Ivo Gonçalves

Personal information
- Full name: Ivo Filipe Claudino da Palma Gonçalves
- Date of birth: 6 May 1984 (age 42)
- Place of birth: Silves, Portugal
- Height: 1.86 m (6 ft 1 in)
- Position: Goalkeeper

Team information
- Current team: Várzea Douro

Youth career
- 1994–2002: Silves

Senior career*
- Years: Team / Apps / (Gls)
- 2002–2005: Silves / 33 / (0)
- 2005–2006: Vitória Setúbal B / 25 / (0)
- 2006–2007: Portimonense / 3 / (0)
- 2007–2008: Silves
- 2008–2010: Lagoa / 54 / (0)
- 2010–2013: Portimonense / 24 / (0)
- 2013–2014: Farense / 39 / (0)
- 2014–2015: Académico Viseu / 37 / (0)
- 2015–2019: Penafiel / 98 / (1)
- 2017: → Académico Viseu (loan) / 2 / (0)
- 2019–2020: Leixões / 11 / (0)
- 2020–2022: Vizela / 26 / (0)
- 2022–2024: Länk Vilaverdense / 34 / (0)
- 2024: → Felgueiras 1932 (loan) / 0 / (0)
- 2024–2025: Cinfães / 15 / (0)
- 2025–: Várzea Douro / 25 / (0)

= Ivo Gonçalves =

Portuguese footballer (born 1984)

Ivo Filipe Claudino da Palma Gonçalves (born 6 May 1984) is a Portuguese professional footballer who plays as a goalkeeper for ADC Várzea do Douro.

==Club career==
Born in Silves, Algarve, Gonçalves appeared in 238 matches in the Segunda Liga, representing Portimonense SC (two spells), S.C. Farense, Académico de Viseu FC (twice), F.C. Penafiel, Leixões SC, F.C. Vizela and Länk FC Vilaverdense. He made his debut in the competition on 27 August 2006, in a 0–1 home loss against C.D. Santa Clara.

On 6 December 2015, playing for Penafiel, Gonçalves scored from his goal in an eventual 3–2 defeat away to Santa Clara. He contributed 19 games as Vizela returned to the Primeira Liga at the end of the 2020–21 season after an absence of 36 years, but subsequently played second-fiddle to newly signed Charles Silva as well as Pedro Silva.

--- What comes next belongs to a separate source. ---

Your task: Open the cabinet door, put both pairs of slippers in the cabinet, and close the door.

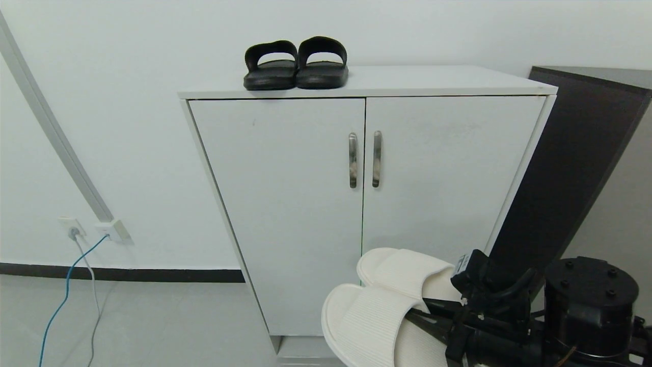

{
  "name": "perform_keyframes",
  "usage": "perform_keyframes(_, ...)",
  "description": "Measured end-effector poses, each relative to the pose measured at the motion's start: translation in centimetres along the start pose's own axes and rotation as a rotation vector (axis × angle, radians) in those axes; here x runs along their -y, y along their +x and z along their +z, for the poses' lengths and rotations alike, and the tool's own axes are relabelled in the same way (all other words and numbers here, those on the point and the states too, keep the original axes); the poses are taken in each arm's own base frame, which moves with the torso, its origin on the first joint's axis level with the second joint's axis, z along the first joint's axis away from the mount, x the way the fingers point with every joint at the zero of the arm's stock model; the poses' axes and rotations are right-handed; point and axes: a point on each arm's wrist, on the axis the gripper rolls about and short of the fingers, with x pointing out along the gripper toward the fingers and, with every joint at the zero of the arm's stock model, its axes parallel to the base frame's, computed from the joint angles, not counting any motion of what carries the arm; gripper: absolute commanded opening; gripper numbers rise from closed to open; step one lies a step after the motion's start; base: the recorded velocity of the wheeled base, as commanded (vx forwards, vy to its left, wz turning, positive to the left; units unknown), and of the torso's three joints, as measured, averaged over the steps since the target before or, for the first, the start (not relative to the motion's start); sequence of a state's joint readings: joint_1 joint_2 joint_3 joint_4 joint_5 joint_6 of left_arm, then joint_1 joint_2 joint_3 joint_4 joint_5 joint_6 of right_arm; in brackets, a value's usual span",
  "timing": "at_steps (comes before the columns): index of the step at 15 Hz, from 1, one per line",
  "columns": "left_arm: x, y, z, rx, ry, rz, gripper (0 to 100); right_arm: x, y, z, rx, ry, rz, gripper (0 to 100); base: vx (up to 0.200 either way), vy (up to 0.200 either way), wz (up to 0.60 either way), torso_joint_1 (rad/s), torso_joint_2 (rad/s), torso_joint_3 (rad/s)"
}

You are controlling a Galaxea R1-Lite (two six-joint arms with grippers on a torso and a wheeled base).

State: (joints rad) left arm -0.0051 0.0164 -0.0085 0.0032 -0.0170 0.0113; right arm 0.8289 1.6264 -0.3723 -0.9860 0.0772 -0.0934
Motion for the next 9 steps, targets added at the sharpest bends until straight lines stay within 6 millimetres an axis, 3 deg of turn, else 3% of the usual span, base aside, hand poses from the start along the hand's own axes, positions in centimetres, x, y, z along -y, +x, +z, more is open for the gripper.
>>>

Gonçalves made his only appearance in the top flight in the last match of 2021–22 campaign, with his team already safe from relegation; the 38-year-old started in the 4–1 loss at Moreirense F.C. on 14 May, with the opposition in turn avoiding an immediate drop and being forced to take part in the relegation play-off.

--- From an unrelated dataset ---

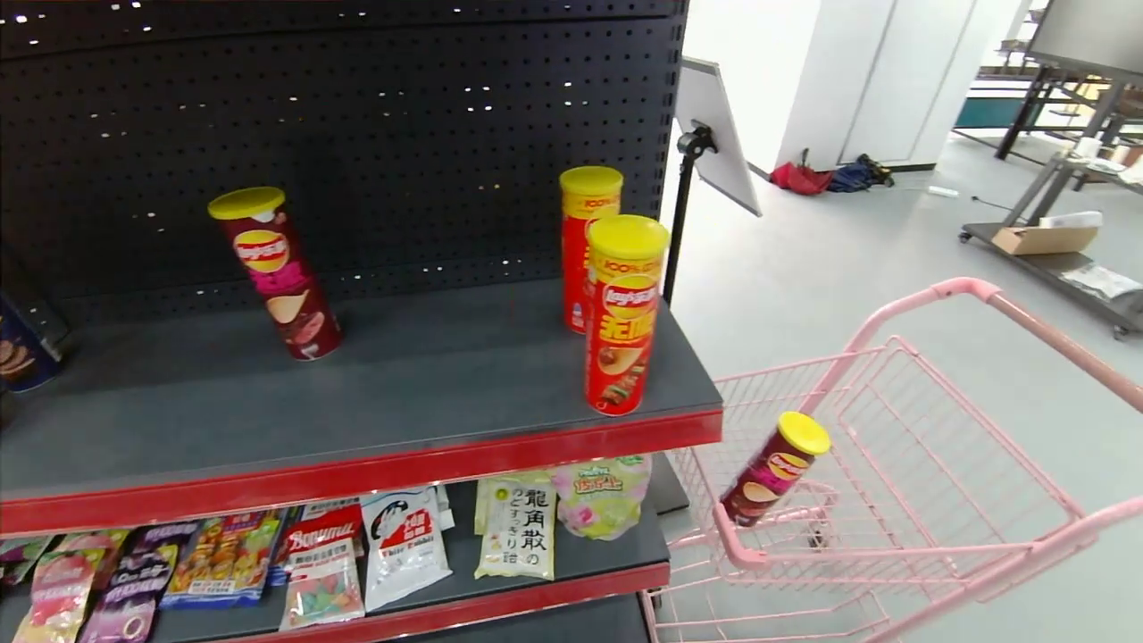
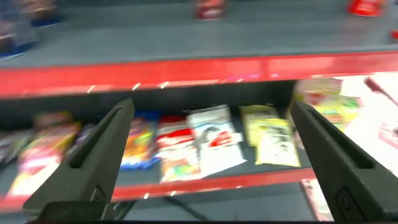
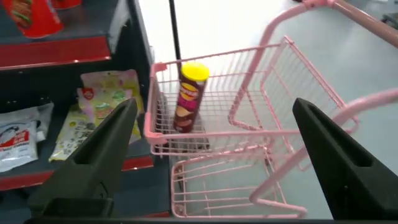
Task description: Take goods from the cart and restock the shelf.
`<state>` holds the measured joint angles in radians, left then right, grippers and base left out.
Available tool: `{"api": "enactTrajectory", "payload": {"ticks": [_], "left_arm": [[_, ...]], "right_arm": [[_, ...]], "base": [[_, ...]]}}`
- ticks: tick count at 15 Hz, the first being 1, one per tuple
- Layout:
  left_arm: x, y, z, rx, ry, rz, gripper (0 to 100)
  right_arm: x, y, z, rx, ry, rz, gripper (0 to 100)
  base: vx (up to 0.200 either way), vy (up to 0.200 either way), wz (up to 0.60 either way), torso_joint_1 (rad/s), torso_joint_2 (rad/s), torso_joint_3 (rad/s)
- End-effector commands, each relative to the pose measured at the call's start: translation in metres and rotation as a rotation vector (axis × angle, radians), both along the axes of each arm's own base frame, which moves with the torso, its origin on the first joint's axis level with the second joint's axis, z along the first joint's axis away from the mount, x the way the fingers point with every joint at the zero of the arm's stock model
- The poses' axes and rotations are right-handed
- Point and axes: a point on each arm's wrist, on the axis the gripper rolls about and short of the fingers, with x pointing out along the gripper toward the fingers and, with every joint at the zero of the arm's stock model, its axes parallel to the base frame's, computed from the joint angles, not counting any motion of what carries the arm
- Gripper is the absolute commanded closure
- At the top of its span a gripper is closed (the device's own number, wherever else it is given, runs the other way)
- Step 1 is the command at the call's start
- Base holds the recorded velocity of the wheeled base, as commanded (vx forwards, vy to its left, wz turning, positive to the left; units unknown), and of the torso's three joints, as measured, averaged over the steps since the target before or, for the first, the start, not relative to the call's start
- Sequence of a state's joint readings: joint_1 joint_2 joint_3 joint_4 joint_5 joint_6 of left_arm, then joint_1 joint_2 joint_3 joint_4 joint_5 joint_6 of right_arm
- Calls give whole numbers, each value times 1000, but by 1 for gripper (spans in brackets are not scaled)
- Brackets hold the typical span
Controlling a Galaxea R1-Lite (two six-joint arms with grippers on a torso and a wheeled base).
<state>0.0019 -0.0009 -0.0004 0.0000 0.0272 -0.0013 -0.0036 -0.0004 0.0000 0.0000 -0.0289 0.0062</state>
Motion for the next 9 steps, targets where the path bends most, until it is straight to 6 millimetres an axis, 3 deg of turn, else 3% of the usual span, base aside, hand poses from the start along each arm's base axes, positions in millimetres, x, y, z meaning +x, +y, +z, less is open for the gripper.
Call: {"api": "enactTrajectory", "payload": {"ticks": [1,2,9], "left_arm": [[0,0,0,0,1,0,0],[0,0,0,0,1,0,0],[0,0,0,0,1,0,0]], "right_arm": [[0,0,0,0,0,-1,0],[0,0,0,0,0,-1,0],[0,0,0,0,0,-1,0]], "base": [[0,0,-600,2,2,2],[0,0,-600,-2,-2,2],[0,0,0,-11,16,14]]}}
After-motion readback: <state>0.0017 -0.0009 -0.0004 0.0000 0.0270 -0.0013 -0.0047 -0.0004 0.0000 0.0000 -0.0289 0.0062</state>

After achieving second-tier promotion with Vilaverdense in 2022–23, Gonçalves renewed his contract. On 22 January 2024, he returned to the Liga 3 on a five-month loan to F.C. Felgueiras 1932.

Gonçalves signed for amateurs C.D. Cinfães in August 2024.

==Personal life==
Gonçalves' daughter, Inês, represented Portugal at the Junior Eurovision Song Contest 2025.